Requirement:
Keep only the lines of the listing that include the word "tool", and copy them.

*** Records supplied Section Begins ***

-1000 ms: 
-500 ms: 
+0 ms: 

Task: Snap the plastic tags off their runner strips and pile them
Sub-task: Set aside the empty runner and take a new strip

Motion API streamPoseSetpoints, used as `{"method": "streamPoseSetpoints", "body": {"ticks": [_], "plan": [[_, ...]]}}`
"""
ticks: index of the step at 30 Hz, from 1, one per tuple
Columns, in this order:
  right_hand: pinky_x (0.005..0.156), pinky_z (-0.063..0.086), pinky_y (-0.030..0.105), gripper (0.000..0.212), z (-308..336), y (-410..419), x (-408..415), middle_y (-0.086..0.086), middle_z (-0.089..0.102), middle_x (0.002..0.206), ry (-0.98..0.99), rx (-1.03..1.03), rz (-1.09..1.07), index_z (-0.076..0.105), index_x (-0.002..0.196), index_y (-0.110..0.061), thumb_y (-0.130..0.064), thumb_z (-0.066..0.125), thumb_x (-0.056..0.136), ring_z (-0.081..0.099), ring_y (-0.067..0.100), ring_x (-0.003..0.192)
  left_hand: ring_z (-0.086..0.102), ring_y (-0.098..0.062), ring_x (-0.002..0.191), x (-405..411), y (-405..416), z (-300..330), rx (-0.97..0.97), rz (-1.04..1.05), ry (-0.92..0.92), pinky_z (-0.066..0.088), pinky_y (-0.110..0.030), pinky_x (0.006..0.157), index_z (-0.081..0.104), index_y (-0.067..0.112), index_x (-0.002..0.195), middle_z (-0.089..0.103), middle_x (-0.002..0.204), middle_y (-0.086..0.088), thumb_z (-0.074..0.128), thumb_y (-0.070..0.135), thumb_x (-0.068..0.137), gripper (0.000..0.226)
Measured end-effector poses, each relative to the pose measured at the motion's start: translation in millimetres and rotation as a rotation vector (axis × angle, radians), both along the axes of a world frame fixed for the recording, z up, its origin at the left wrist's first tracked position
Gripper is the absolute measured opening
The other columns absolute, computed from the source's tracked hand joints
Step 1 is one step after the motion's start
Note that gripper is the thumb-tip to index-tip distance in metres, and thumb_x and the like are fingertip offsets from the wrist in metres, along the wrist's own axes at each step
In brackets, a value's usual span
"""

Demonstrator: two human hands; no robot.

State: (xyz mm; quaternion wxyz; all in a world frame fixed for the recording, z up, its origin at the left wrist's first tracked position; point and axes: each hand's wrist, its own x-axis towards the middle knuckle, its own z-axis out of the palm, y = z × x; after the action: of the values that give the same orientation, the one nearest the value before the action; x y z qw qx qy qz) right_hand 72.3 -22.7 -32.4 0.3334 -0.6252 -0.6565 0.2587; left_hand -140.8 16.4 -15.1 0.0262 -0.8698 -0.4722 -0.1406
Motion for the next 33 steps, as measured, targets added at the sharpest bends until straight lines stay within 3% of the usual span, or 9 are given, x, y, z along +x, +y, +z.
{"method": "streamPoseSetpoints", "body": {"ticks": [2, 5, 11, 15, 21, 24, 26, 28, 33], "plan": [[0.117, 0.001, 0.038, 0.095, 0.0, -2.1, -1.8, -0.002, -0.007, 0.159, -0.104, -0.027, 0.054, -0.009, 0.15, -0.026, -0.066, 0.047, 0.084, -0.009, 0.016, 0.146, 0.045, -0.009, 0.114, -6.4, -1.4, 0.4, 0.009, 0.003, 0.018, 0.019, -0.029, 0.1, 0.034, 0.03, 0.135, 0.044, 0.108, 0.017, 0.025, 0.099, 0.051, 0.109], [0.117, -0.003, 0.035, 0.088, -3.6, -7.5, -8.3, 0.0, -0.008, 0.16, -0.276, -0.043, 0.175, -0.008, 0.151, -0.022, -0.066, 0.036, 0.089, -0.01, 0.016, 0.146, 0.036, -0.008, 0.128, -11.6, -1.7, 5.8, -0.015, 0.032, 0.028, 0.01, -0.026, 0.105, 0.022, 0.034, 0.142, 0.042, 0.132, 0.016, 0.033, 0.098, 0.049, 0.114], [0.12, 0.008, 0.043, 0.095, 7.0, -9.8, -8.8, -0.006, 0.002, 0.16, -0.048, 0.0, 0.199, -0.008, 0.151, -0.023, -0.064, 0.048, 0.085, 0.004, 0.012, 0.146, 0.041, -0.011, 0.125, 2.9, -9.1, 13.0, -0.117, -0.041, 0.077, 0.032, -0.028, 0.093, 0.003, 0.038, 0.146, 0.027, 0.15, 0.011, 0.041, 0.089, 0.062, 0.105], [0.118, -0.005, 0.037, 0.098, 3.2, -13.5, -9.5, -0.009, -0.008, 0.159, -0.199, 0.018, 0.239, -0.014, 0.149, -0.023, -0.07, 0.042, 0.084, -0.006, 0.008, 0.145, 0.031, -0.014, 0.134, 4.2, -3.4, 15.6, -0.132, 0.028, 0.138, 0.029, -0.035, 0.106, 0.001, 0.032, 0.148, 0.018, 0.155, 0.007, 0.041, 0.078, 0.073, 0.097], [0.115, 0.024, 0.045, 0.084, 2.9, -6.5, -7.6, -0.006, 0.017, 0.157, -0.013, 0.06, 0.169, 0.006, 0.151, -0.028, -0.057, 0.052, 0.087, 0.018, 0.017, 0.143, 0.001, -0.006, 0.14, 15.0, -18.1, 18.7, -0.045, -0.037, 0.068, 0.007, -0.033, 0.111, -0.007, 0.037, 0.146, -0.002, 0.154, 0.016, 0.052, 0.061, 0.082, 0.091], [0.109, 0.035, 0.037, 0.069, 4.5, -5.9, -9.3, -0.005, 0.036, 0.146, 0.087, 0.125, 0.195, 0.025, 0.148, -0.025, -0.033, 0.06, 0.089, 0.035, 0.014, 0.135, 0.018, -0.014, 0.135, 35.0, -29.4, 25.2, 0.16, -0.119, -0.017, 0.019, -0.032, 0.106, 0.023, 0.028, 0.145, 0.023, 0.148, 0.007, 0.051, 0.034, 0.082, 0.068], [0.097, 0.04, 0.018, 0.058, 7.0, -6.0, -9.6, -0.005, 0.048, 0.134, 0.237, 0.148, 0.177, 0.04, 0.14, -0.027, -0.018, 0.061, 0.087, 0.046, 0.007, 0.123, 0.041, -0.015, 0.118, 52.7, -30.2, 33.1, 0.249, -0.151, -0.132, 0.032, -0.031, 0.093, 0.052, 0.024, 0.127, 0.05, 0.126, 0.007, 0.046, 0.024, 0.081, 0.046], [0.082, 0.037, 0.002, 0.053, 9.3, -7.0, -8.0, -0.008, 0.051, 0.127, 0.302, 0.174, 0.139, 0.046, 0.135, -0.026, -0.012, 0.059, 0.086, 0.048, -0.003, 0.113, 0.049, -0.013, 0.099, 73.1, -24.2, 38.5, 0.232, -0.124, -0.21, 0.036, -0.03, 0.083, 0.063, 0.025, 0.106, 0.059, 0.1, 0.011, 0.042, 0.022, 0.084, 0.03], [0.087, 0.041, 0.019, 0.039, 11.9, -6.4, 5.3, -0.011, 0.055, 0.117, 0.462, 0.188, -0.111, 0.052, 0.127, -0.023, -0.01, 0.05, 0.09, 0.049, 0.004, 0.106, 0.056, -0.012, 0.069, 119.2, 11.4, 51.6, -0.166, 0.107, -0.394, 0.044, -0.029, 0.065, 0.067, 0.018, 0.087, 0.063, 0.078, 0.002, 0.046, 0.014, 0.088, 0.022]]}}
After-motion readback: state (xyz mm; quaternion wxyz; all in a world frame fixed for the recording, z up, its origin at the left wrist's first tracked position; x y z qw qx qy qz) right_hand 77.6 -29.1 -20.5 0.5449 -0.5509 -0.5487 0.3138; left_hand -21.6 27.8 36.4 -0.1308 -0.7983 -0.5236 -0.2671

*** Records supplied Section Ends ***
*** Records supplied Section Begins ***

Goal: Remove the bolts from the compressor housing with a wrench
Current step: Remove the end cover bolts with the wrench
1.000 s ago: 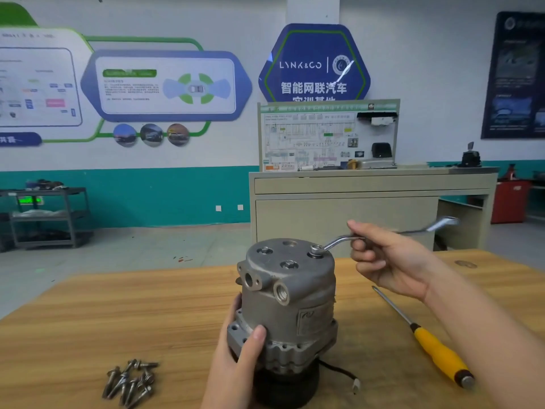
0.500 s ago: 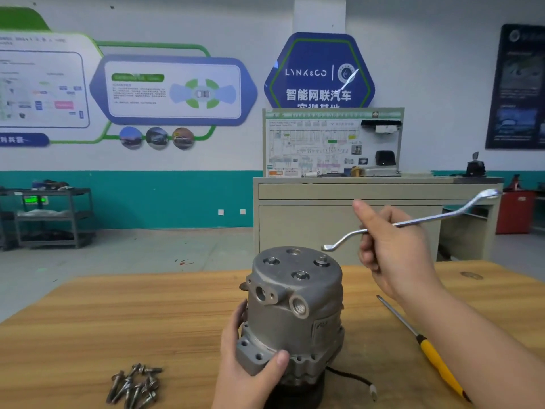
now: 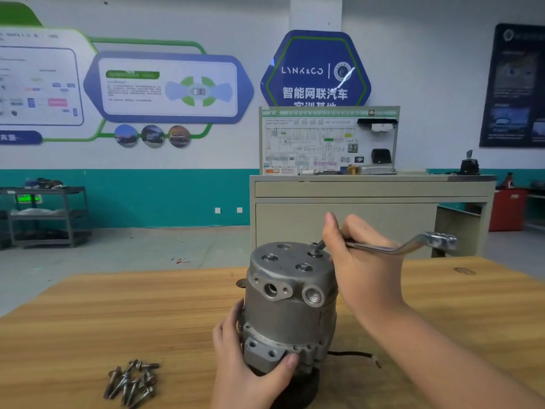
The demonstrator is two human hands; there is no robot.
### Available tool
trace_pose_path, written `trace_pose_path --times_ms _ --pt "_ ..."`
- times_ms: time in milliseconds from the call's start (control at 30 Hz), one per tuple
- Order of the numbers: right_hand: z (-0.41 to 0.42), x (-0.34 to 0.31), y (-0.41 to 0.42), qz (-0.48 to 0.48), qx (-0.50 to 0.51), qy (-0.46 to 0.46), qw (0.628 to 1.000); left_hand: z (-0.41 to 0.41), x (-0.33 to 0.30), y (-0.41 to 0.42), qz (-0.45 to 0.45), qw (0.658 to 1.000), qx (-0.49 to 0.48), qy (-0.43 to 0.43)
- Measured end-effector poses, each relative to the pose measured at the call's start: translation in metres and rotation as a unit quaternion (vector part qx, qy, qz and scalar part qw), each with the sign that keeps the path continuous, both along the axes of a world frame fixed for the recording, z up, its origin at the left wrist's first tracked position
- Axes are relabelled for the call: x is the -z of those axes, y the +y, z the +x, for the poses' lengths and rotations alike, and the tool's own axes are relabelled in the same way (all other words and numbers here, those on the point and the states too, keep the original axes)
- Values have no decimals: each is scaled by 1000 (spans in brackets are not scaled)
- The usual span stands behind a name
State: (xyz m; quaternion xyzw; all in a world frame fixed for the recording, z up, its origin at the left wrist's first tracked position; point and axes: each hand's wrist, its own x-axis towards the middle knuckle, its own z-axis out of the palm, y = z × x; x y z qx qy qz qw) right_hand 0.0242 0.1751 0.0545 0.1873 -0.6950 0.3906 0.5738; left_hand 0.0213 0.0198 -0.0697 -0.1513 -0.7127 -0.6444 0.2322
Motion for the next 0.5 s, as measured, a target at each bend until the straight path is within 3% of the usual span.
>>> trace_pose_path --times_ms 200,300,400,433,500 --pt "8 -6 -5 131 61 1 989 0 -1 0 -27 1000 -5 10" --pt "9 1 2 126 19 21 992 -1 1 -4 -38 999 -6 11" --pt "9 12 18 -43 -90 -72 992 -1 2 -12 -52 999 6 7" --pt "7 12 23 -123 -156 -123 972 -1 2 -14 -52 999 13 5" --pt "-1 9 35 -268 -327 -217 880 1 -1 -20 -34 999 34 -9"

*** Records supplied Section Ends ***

Task response:
### Available tool
- Axes are relabelled for the call: x is the -z of those axes, y the +y, z the +x, for the poses' lengths and rotations alike, and the tool's own axes are relabelled in the same way (all other words and numbers here, those on the point and the states too, keep the original axes)

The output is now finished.